*YOUR OBJECTIVE*:
Only the lines from the top of the material through the line containing "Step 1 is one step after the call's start" should be restated, each one exactly.

*RECORDS SUPPLIED*:
........
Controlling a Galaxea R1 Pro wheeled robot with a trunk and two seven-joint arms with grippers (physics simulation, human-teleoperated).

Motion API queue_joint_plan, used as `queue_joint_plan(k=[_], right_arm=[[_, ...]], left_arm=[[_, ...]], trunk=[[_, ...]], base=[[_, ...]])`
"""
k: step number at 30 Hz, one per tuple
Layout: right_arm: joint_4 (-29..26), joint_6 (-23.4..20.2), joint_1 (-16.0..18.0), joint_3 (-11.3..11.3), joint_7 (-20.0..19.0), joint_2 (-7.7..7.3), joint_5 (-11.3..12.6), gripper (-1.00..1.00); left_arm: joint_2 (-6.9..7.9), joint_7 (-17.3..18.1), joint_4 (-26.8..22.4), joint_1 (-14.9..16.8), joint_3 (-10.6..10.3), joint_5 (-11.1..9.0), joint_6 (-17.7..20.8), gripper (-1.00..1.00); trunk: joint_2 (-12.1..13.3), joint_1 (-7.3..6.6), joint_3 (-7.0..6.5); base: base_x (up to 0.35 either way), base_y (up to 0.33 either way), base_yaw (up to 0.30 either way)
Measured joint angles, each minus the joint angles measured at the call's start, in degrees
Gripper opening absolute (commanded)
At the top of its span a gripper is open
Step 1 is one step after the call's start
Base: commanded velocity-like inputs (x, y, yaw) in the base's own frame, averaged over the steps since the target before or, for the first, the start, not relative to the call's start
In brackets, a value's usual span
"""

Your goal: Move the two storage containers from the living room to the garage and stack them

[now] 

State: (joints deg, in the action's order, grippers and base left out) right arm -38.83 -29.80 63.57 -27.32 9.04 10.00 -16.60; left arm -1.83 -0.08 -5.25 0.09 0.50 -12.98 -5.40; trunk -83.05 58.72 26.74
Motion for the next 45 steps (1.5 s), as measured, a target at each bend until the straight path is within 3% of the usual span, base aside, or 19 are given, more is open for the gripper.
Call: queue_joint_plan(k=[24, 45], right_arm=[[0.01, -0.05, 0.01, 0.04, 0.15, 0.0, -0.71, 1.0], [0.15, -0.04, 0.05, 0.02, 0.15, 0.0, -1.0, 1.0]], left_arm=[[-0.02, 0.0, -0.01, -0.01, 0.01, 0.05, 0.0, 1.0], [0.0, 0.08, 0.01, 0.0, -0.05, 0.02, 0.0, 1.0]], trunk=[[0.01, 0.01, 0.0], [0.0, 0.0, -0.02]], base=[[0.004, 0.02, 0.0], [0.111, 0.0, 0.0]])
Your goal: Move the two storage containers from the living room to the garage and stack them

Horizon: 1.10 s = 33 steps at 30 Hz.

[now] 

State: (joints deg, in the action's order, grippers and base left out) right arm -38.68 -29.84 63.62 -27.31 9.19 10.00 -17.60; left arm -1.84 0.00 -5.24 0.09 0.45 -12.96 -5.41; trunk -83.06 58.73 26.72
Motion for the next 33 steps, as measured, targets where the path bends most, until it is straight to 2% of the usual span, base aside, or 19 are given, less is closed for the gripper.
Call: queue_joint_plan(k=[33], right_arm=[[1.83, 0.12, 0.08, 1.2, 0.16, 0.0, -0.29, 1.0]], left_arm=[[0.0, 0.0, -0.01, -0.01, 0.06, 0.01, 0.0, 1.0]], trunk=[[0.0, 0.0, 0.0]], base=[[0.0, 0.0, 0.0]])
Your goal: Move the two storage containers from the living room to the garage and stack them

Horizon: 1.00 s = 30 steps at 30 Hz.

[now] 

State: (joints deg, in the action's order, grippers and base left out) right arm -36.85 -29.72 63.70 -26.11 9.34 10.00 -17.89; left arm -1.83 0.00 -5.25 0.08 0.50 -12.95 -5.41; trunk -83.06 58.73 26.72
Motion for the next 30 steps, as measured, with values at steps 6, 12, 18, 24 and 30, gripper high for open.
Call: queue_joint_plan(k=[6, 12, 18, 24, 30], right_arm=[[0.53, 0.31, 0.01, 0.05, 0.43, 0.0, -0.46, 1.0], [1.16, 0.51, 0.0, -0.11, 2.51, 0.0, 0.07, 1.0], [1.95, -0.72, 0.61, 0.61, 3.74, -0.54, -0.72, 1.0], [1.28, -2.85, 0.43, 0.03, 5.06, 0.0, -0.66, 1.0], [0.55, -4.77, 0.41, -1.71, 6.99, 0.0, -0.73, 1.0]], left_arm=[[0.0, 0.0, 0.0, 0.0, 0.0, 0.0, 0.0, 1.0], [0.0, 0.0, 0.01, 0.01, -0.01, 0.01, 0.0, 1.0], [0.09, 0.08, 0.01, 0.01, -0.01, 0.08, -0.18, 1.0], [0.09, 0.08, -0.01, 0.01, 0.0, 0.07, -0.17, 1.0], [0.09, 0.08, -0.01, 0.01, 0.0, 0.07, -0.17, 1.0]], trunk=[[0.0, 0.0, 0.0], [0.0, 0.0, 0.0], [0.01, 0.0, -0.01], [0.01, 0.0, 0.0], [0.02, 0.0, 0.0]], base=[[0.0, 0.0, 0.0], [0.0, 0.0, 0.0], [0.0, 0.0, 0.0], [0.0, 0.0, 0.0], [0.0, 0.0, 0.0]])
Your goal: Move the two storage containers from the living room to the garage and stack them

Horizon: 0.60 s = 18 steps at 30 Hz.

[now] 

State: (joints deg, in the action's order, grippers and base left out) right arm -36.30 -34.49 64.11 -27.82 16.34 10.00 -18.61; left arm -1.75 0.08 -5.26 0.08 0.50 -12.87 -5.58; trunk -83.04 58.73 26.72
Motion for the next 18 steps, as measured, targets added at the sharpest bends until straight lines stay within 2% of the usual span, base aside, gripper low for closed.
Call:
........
*RESPONSE AREA*:
Controlling a Galaxea R1 Pro wheeled robot with a trunk and two seven-joint arms with grippers (physics simulation, human-teleoperated).

Motion API queue_joint_plan, used as `queue_joint_plan(k=[_], right_arm=[[_, ...]], left_arm=[[_, ...]], trunk=[[_, ...]], base=[[_, ...]])`
"""
k: step number at 30 Hz, one per tuple
Layout: right_arm: joint_4 (-29..26), joint_6 (-23.4..20.2), joint_1 (-16.0..18.0), joint_3 (-11.3..11.3), joint_7 (-20.0..19.0), joint_2 (-7.7..7.3), joint_5 (-11.3..12.6), gripper (-1.00..1.00); left_arm: joint_2 (-6.9..7.9), joint_7 (-17.3..18.1), joint_4 (-26.8..22.4), joint_1 (-14.9..16.8), joint_3 (-10.6..10.3), joint_5 (-11.1..9.0), joint_6 (-17.7..20.8), gripper (-1.00..1.00); trunk: joint_2 (-12.1..13.3), joint_1 (-7.3..6.6), joint_3 (-7.0..6.5); base: base_x (up to 0.35 either way), base_y (up to 0.33 either way), base_yaw (up to 0.30 either way)
Measured joint angles, each minus the joint angles measured at the call's start, in degrees
Gripper opening absolute (commanded)
At the top of its span a gripper is open
Step 1 is one step after the call's start

What was requested is fully covered by this answer.